U.S. Department of Commerce Initiates Antidumping Duty and Countervailing Duty Investigations of Imports of Certain Steel Wheels from China

(April 17, 2018) - - U.S. Secretary of Commerce Wilbur Ross today announced the initiation of new antidumping duty (AD) and countervailing duty (CVD) investigations to determine whether certain steel wheels from China are being dumped in the United States and if producers in China are receiving unfair subsidies.

“When a trade case is initiated it begins an open and transparent process that allows American companies, workers, and communities to gain relief from the market-distorting effects of injurious dumping and subsidization of imports,” said Secretary Ross. “The Department will act swiftly, while completing a full and fair assessment of the facts, to ensure that U.S. businesses and workers have a fair chance to compete.”

These AD and CVD investigations were initiated based on petitions filed by Accuride Corporation (Evansville, IN) and Maxion Wheels Akron LLC (Akron, OH) on March 27, 2018. The alleged dumping margins range from 12.1 – 231.7 percent. There are 56 subsidy programs alleged.

In the AD investigation, Commerce will determine whether imports of certain steel wheels from China are being dumped in the U.S. market at less than fair value.

In the CVD investigation, Commerce will determine whether Chinese producers of certain steel wheels are receiving unfair government subsidies.

If Commerce makes affirmative findings in these investigations, and if the U.S. International Trade Commission (ITC) determines that dumped and/or unfairly subsidized U.S. imports of certain steel wheels from China are causing injury to the U.S. industry, Commerce will impose duties on those imports in the amount of dumping and/or unfair subsidization found to exist.

In 2017, U.S. imports of certain steel wheels from China were valued at an estimated $388 million.

Click HERE for a fact sheet on these initiations.

Next Steps:

During Commerce’s investigations into whether certain steel wheels from China are being dumped and/or unfairly subsidized, the ITC will conduct its own investigations into whether the U.S. industry and its workforce are being harmed by such imports. The ITC will make its preliminary determinations on or before May 11, 2018. If the ITC preliminarily determines that there is injury or threat of injury, then Commerce’s investigations will continue, with the preliminary CVD determination scheduled for June 20, 2018, and preliminary AD determination scheduled for September 4, 2018, unless these deadlines are extended.

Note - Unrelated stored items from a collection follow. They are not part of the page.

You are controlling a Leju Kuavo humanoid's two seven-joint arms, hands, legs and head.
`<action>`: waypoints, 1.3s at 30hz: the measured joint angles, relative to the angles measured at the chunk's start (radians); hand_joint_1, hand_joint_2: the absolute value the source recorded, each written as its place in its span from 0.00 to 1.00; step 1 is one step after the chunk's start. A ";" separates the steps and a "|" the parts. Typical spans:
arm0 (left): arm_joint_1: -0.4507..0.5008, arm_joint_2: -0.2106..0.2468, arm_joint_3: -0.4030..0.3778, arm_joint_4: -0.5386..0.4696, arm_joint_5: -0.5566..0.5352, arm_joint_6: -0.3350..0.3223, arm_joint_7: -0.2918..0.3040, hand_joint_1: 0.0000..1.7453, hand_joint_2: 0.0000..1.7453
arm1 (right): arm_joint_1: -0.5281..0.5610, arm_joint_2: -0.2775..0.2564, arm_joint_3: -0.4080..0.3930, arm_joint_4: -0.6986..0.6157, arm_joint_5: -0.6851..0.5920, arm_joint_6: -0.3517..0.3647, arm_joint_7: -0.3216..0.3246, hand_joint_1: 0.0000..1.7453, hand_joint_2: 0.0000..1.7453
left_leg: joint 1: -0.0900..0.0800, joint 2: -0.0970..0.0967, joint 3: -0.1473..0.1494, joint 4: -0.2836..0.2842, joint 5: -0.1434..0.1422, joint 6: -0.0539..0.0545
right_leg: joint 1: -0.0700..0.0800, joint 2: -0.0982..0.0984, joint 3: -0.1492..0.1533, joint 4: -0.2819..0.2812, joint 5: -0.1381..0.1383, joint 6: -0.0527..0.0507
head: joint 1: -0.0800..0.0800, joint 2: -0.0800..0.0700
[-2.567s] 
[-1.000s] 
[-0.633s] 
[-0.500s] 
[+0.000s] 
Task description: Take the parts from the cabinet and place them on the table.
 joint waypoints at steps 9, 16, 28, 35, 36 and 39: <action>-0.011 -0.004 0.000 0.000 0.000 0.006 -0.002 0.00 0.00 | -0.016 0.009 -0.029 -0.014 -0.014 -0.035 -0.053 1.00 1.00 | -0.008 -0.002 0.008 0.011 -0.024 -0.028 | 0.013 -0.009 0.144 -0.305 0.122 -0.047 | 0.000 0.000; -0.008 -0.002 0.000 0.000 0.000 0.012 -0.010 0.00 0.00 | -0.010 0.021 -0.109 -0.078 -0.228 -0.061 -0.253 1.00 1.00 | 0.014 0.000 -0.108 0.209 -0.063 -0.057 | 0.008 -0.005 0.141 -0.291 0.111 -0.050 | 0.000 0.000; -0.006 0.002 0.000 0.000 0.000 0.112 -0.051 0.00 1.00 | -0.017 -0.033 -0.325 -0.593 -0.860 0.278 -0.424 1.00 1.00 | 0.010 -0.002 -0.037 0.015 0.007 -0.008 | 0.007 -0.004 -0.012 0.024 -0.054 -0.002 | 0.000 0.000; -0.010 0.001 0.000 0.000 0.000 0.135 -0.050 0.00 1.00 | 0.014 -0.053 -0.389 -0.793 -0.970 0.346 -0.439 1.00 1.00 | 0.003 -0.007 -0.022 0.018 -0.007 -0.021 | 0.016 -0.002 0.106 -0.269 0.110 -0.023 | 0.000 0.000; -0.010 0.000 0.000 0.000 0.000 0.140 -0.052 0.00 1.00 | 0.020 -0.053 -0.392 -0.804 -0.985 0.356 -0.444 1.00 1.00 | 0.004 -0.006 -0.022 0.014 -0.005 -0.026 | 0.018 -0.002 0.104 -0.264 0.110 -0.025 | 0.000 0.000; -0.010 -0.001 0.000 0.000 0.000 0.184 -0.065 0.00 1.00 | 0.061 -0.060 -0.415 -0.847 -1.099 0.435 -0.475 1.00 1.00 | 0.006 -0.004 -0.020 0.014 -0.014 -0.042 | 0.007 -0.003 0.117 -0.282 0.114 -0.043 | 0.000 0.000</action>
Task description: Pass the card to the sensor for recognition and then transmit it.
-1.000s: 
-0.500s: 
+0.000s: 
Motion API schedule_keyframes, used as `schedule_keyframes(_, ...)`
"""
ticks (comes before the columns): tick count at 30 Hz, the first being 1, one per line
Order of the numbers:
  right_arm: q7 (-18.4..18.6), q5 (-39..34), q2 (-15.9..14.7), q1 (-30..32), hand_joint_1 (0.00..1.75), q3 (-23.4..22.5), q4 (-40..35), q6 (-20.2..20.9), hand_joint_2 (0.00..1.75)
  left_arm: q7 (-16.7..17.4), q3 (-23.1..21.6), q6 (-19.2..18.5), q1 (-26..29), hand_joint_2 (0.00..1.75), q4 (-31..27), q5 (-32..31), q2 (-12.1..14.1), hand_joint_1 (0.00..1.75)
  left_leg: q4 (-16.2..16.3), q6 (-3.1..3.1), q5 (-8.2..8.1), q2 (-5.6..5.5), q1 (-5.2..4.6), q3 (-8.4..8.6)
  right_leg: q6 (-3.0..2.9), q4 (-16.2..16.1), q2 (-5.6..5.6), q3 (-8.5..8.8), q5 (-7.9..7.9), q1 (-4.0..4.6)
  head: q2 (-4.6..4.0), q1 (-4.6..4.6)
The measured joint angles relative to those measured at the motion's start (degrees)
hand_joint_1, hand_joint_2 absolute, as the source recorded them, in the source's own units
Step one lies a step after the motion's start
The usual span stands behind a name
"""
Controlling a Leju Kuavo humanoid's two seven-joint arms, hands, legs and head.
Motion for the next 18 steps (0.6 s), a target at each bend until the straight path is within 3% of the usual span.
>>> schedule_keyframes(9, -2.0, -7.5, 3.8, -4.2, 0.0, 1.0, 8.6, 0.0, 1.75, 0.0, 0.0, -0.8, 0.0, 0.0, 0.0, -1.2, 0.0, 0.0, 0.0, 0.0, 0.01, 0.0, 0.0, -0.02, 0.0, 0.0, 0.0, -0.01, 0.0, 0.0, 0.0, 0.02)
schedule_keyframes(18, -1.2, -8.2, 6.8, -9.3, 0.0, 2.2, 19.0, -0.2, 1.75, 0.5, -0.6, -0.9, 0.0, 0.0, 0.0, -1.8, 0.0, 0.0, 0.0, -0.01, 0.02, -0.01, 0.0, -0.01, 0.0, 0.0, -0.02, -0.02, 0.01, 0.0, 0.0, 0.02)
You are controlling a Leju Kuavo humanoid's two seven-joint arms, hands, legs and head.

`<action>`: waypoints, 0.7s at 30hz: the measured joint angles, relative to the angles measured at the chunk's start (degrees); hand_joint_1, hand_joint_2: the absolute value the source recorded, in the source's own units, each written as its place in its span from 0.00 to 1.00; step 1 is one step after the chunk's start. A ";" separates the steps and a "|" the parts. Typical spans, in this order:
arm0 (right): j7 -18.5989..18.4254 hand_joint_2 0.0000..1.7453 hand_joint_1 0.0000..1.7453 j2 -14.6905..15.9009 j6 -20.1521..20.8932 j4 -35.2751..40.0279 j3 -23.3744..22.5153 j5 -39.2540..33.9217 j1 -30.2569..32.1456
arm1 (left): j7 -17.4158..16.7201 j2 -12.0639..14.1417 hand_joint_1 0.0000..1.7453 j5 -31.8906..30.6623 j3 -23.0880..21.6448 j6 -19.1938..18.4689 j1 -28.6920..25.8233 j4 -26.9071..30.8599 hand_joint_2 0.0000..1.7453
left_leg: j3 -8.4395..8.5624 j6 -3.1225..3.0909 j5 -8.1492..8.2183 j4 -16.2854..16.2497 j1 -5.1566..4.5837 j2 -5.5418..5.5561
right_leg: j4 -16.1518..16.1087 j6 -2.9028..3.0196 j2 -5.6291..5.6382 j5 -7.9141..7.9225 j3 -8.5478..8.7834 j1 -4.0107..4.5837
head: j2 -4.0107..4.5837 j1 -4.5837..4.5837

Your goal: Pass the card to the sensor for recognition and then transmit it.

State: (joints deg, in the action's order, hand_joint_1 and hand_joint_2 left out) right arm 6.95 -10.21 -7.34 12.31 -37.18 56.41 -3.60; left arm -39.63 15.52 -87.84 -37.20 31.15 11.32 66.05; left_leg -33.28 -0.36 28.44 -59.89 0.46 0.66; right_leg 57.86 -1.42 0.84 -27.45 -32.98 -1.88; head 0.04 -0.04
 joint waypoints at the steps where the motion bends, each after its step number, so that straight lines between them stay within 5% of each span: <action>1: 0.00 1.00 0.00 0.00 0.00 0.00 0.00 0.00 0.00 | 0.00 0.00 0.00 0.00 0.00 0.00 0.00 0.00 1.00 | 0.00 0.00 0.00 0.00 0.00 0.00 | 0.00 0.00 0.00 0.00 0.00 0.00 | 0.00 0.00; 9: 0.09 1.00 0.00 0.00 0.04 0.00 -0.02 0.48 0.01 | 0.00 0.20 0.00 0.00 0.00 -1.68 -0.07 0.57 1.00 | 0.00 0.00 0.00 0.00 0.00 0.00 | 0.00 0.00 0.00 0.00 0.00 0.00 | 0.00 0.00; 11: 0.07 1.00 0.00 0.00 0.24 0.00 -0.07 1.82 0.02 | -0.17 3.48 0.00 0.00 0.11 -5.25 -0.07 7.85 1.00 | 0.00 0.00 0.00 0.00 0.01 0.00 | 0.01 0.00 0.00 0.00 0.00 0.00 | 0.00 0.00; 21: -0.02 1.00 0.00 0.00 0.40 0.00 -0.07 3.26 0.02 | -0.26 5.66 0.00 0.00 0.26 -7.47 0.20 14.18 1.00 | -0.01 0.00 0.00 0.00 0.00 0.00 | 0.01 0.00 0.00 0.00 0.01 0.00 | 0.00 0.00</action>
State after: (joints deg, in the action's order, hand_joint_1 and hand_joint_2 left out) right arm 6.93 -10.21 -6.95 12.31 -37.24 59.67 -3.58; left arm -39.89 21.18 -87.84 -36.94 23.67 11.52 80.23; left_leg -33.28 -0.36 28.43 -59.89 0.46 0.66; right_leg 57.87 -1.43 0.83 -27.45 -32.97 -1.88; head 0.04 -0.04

If Commerce preliminarily determines that dumping and/or unfair subsidization is occurring, then it will instruct U.S. Customs and Border Protection to start collecting cash deposits from all U.S. companies importing certain steel wheels from China.

Final determinations by Commerce in these cases are scheduled for September 4, 2018, for the CVD investigation, and November 19, 2018, for the AD investigation, but those dates may be extended. If Commerce finds that products are not being dumped or unfairly subsidized, or the ITC finds in its final determinations there is no harm to the U.S. industry, then the investigations will be terminated and no duties will be applied.

Enforcement of U.S. trade law is a prime focus of the Trump administration. Commerce has initiated 106 new antidumping and countervailing duty investigations in the first 452 days of the Trump administration. This is 66 percent more than the 64 initiations in the last 452 days of the previous administration.

The AD and CVD laws provide U.S. businesses and workers with an internationally accepted mechanism to seek relief from the harmful effects of unfair pricing of imports into the United States. Commerce currently maintains 428 antidumping and countervailing duty orders which provide relief to American companies and industries impacted by unfair trade.

The U.S. Department of Commerce’s Enforcement and Compliance unit within the International Trade Administration is responsible for vigorously enforcing the U.S. trade laws and does so through an impartial, transparent process that abides by international rules and is based solely on factual evidence.

Foreign companies that price their products in the U.S. market below the cost of production or below prices in their home markets are subject to “antidumping” duties. Companies that receive unfair subsidies from their governments, such as grants, loans, equity infusions, tax breaks or production inputs, are subject to “countervailing duties” aimed at directly countering those subsidies.